[Source data — start]

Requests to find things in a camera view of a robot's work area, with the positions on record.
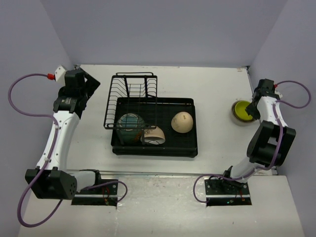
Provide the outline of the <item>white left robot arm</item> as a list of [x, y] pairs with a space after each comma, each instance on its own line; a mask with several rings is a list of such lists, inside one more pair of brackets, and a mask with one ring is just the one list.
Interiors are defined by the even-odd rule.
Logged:
[[53, 104], [51, 132], [40, 160], [26, 171], [25, 179], [39, 199], [72, 200], [82, 189], [97, 194], [103, 187], [99, 172], [84, 169], [69, 173], [67, 158], [74, 131], [100, 82], [81, 68], [58, 69], [55, 78], [62, 79], [64, 86]]

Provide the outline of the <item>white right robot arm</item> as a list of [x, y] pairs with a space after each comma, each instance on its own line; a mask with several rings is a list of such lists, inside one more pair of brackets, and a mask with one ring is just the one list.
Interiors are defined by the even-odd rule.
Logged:
[[242, 188], [247, 180], [259, 170], [281, 166], [296, 136], [282, 118], [275, 92], [274, 81], [261, 79], [254, 89], [252, 101], [245, 107], [247, 115], [260, 125], [252, 137], [246, 155], [240, 163], [224, 171], [220, 188], [226, 194]]

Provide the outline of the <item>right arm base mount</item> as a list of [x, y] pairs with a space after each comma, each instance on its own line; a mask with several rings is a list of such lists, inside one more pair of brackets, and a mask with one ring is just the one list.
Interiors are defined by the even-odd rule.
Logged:
[[204, 180], [206, 206], [252, 205], [248, 183], [211, 176]]

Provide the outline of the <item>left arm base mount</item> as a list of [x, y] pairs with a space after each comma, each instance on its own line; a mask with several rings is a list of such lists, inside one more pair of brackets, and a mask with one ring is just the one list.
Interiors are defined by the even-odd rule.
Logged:
[[118, 184], [109, 184], [95, 189], [81, 190], [72, 199], [71, 205], [114, 206], [118, 203]]

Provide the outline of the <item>large beige ceramic bowl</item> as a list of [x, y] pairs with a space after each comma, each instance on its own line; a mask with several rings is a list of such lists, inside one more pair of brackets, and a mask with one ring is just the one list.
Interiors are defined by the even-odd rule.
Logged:
[[249, 121], [249, 122], [246, 122], [246, 121], [241, 121], [241, 120], [239, 120], [236, 116], [235, 116], [235, 113], [234, 113], [234, 105], [236, 104], [236, 102], [237, 101], [235, 101], [233, 104], [232, 104], [232, 106], [231, 106], [231, 120], [232, 120], [232, 122], [233, 123], [235, 123], [236, 125], [238, 125], [238, 126], [248, 126], [248, 125], [251, 125], [251, 124], [253, 124], [256, 120], [251, 120], [251, 121]]

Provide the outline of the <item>yellow green bowl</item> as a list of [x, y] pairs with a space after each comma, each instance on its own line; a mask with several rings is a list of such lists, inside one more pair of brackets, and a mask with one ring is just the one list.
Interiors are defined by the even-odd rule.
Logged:
[[234, 113], [239, 120], [246, 122], [253, 120], [253, 117], [246, 111], [248, 105], [250, 105], [250, 102], [245, 100], [239, 100], [234, 105]]

[Source data — finish]

Work required
What are the lines above that hold the string "base"? Copy them.

Task output
Provide the outline of the <item>right arm base mount</item> as a list of [x, y] pairs with a space after each comma, each instance on its own line; a mask with several rings is a list of such lists, inside one more pair of brackets, and a mask with one ring is just the one list.
Provide the outline of the <item>left arm base mount</item> as a list of [x, y] pairs with a space after each comma, each instance on its own line; a mask with several rings is a list of such lists, inside one more pair of brackets, and a mask with one ring is just the one list.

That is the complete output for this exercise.